Parce que le digital labor soutient aussi une philosophie critique de notre époque : nous serions en situation de travail permanent. Autrement dit, il serait extrêmement difficile de quantifier un temps de travail sur le web dès lors que la frontière entre nos vies professionnelles et nos vies personnelles se révèle de plus en plus poreuse.
Cela dit, Casilli et Cardon balaient d’un revers de main le droit à la déconnexion ou les conseils de « digital detox » préconisées par nombre d’acteurs. Leur réflexion sur le digital labor admet une vision encore plus pernicieuse : nous serions tous des travailleurs invisibles sur Internet. À partir du moment où nous avons consenti à donner de la valeur aux géants du numérique, nous serions tous des « travailleurs qui s’ignorent ». Cela peut aller de la rédaction d’un commentaire sur TripAdvisor à l’édition de son profil sur LinkedIn.
Selon les sociologues, « d’autres entreprises comme YouTube, Facebook ou Flickr prospèrent même grâce aux pratiques contributives du Net en faisant avec les internautes un pacte implicite : à vous l’enrichissement personnel lié aux possibilités de communication et de partage en ligne, à nous l’enrichissement financier lié à la monétisation de ces activités. »

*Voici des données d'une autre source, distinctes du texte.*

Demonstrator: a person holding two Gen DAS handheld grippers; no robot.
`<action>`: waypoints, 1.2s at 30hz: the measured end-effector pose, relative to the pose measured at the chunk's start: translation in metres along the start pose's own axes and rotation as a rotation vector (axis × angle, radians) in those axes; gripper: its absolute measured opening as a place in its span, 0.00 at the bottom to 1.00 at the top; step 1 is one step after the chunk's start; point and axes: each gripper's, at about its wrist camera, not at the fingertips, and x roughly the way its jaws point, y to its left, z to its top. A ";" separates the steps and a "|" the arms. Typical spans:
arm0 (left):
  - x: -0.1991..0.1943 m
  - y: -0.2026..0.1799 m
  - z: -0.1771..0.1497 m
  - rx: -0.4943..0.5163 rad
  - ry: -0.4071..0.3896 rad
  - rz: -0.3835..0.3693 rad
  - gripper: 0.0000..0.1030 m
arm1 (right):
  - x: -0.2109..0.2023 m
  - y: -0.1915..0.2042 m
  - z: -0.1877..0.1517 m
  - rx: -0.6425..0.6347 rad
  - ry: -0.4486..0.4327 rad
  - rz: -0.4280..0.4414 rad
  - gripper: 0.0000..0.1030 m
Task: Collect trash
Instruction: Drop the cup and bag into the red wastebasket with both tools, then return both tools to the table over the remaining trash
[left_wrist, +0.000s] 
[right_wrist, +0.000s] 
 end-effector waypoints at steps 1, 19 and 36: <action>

Alors, sommes-nous tous aliénés par Internet ? ll est sûrement trop tôt pour tirer des conclusions compte tenu de la précocité conceptuelle du digital labor. Il n’empêche que cette nouvelle pensée critique vient de nouveau bousculer le crédit d’Internet et de ses acteurs. Et provoquer une nouvelle prise de conscience chez les utilisateurs ? En tout cas, une chose est sûre pour Dominique Cardon : « Internet était sympa, il ne l’est plus ».